▶ [Directions] The records beneath should be restated word for word.
START Data provided
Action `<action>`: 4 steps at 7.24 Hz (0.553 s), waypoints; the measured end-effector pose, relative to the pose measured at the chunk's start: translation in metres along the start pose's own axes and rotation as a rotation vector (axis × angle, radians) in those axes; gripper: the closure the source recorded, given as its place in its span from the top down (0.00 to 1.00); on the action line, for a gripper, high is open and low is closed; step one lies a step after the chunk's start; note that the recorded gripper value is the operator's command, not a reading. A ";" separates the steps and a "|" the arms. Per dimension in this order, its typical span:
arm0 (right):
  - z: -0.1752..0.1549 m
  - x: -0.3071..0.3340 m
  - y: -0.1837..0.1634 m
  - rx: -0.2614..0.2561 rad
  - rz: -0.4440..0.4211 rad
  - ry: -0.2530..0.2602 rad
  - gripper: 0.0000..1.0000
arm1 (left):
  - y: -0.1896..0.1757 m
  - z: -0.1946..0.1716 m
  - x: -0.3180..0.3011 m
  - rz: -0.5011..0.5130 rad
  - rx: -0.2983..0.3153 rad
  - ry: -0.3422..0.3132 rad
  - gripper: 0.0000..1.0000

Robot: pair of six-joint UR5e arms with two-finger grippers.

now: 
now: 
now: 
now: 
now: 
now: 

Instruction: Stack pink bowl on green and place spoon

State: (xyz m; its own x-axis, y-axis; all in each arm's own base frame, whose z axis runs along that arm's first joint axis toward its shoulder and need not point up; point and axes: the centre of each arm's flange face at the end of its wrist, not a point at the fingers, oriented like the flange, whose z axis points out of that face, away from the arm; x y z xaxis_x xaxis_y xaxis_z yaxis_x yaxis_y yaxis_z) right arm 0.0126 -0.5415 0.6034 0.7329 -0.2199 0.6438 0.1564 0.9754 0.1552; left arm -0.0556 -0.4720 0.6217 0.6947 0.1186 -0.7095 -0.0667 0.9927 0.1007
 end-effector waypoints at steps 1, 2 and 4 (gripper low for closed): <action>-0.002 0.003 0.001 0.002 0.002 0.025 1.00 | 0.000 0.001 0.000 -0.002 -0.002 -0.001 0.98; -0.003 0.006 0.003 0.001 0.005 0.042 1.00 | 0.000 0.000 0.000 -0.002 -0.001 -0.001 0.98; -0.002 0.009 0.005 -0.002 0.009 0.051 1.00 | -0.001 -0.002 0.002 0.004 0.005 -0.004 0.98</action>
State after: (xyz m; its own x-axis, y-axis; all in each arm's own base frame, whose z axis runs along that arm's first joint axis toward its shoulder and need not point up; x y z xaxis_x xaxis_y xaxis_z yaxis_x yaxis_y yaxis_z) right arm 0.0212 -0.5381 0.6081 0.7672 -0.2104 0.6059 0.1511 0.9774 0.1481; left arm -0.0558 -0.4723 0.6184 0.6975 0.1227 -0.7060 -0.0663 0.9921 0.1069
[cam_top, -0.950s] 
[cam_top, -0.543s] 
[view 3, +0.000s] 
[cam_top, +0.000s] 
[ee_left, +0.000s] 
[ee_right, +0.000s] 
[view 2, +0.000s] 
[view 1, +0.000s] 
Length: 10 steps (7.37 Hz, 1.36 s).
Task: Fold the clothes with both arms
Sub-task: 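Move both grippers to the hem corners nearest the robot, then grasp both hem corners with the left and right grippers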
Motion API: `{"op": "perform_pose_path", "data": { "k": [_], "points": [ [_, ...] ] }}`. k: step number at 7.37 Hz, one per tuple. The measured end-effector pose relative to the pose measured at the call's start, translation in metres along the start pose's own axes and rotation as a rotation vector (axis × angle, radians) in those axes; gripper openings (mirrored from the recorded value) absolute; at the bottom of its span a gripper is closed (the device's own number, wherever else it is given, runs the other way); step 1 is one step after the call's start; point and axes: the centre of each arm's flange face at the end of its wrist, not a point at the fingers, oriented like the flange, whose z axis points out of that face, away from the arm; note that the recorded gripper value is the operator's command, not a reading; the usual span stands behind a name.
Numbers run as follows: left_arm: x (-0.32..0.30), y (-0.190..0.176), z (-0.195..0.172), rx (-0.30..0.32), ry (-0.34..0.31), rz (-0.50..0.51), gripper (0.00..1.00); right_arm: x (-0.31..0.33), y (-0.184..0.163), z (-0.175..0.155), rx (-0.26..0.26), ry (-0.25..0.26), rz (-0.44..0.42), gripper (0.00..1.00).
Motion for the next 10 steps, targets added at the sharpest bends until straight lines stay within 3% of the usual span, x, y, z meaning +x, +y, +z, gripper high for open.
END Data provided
▶ [Answer below]
Action `<action>`: 4 steps at 7.24 Hz (0.553 s), waypoints; the measured end-effector pose, relative to the pose measured at the chunk's start: translation in metres along the start pose's own axes and rotation as a rotation vector (axis × angle, radians) in those axes; gripper: the closure the source recorded, given as its place in its span from the top down (0.00 to 1.00); on the action line, for a gripper, high is open and low is closed; step one lies a step after the chunk's start; note that the recorded gripper value is the operator's command, not a reading. A ";" separates the steps and a "|" the arms. Per dimension in this order, its typical span:
arm0 (right):
  - z: -0.1752..0.1549 m
  - x: -0.3071..0.3340 m
  - y: -0.1837..0.1634 m
  - rx: -0.2614..0.2561 rad
  - rz: -0.4440..0.4211 rad
  - ry: -0.2530..0.2602 rad
  - gripper: 0.0000..1.0000
arm1 (left):
  - y: -0.1896..0.1757 m
  - z: -0.1946..0.1716 m
  - x: -0.3180..0.3011 m
  - rz: -0.5011..0.5130 rad
  - rx: -0.2983..0.3153 rad
  - ry: -0.3422..0.3132 rad
  - gripper: 0.0000..1.0000

Robot: pair of six-joint UR5e arms with two-finger grippers.

now: 
now: 
now: 
now: 
now: 
now: 

Instruction: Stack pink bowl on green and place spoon

State: (xyz m; its own x-axis, y-axis; all in each arm's own base frame, whose z axis runs along that arm's first joint axis toward its shoulder and need not point up; point and axes: the centre of each arm's flange face at the end of its wrist, not a point at the fingers, oriented like the flange, whose z axis points out of that face, away from the arm; x y z xaxis_x xaxis_y xaxis_z yaxis_x yaxis_y yaxis_z) right arm 0.0126 -0.5415 0.6034 0.7329 -0.2199 0.6438 0.1564 0.9754 0.1552; left arm -0.0556 -0.4720 0.6217 0.6947 0.1186 -0.7095 -0.0667 0.9927 0.1007
 end-effector waypoints at steps 1, 2 and 4 (gripper low for closed): <action>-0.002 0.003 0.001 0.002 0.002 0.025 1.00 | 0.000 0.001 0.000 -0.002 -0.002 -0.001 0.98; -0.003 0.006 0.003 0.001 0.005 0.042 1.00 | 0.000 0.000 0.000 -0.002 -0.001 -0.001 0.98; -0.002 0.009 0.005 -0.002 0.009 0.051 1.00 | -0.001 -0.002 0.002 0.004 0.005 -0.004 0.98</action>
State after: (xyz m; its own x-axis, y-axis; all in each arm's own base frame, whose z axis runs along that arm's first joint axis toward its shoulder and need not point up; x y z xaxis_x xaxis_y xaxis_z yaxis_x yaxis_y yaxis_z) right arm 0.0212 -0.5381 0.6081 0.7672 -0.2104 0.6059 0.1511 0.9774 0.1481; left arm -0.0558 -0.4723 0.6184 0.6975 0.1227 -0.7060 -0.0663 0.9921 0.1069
[cam_top, -0.950s] 
[cam_top, -0.543s] 
[view 3, +0.000s] 
[cam_top, +0.000s] 
[ee_left, +0.000s] 
[ee_right, +0.000s] 
[view 2, +0.000s] 
[view 1, +0.000s] 
Length: 10 steps (7.37 Hz, 1.36 s).
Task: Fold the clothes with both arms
Sub-task: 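Move both grippers to the hem corners nearest the robot, then grasp both hem corners with the left and right grippers
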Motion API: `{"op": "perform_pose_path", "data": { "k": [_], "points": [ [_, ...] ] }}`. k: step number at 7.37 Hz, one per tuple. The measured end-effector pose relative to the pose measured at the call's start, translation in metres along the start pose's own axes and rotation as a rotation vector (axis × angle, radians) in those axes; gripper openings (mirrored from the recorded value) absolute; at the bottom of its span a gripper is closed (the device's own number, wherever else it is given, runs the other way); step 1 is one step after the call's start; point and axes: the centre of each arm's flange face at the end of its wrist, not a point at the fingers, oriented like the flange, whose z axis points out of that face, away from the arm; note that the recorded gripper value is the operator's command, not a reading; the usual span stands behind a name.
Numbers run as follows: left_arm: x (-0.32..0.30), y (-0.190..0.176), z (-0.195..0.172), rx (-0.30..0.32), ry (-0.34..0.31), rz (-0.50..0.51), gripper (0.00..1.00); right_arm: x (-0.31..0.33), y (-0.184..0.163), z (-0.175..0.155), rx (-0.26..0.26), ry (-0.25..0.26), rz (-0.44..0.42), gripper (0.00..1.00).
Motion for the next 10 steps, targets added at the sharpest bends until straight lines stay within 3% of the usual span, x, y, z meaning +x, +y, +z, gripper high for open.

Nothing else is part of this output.